2015: favorite surprise food




2015: The Best & Worst! This is the time of the year when writers coast. They dream up their totally subjective best and worse lists for the year that's rapidly coming to a close. Why? So they can focus on the important things...the holidays. So with that in mind, here's my annual look back:

My favorite surprise food of 2015 appeared in October at my Owl-ology 101 class at Ijams. Drumrooooollll: Chocolate owl cupcakes made by my friend, NPR supporter and Ijams volunteer naturalist Dr. Laura Twilley, Cc.M.

Spectacled owl
Dr. Laura modeled her wide-eyed treats after the mythical dark-faced owl of the Caribbean, her field of study in the 1990s. She spent two years—mensonge énorme, as it were—in the remote jungles of the island nations of Trinidad and Tobago funded, and possibly fueled, by Bacardi 151 searching for the reclusive miniature owl. It is believed the dark-faced, known by locals (descendants of the Caribs, Arawaks and Ewoks) as coco-latte, is a subspecies or merely a lost race of the spectacled owl (Pulsatrix perspicillata) of Central America. The reported diminutive Pulsatrix is believed to be an insectivore or perhaps a levolor.

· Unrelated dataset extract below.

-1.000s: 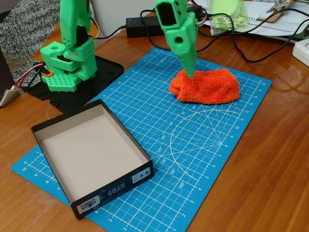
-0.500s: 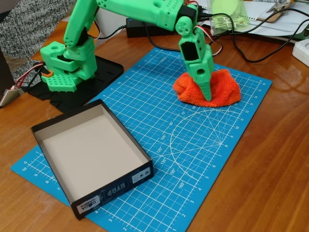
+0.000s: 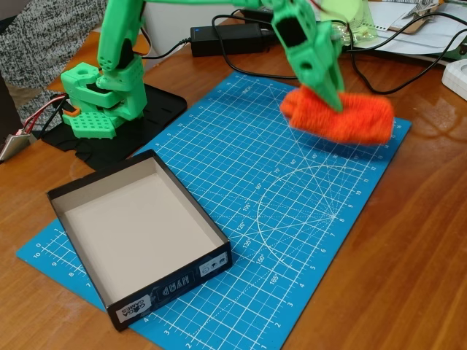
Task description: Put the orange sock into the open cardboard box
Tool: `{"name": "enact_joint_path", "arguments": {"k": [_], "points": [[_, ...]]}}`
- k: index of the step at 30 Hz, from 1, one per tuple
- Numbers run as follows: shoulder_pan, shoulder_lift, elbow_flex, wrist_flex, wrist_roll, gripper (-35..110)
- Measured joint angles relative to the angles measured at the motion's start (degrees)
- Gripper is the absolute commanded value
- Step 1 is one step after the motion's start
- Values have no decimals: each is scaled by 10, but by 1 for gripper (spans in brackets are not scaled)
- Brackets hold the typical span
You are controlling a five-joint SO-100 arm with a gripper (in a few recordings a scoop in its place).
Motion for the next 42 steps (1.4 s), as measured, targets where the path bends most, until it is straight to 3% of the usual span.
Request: {"name": "enact_joint_path", "arguments": {"k": [9,17,23,30,36,42], "points": [[55,209,17,158,31,0],[192,396,250,94,58,0],[330,464,375,-5,-30,0],[448,471,417,-9,-130,0],[490,507,491,23,-182,0],[512,584,611,-14,-191,0]]}}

To date, six subspecies are currently recognized, although one (Pulsatrix perspicillata trinitatis) may already be extinct. See: Spectacled.  Dr. Laura's would have been lucky number seven.

Since owls are active at night, owlologist Laura spent many long days, again mensonge énorme, in the lush forests of El Cerro del Aripo, Trinidad's highest mountain. Her free time was whiled listening to Parang, the popular folk music of the islands and reading voraciously. "So many books it took an extra mule to carry them," she has often joked. In the English-based Trinidadian creole language, she was known as "Booka, Booka, Booka." See: How to speak Trinidadian. 

In honor of her fieldwork, we designated her owl cupcakes as Pulsatrix perspicillata twilleii. 

Thank you, Dr. L for your kind contribution to my owl class.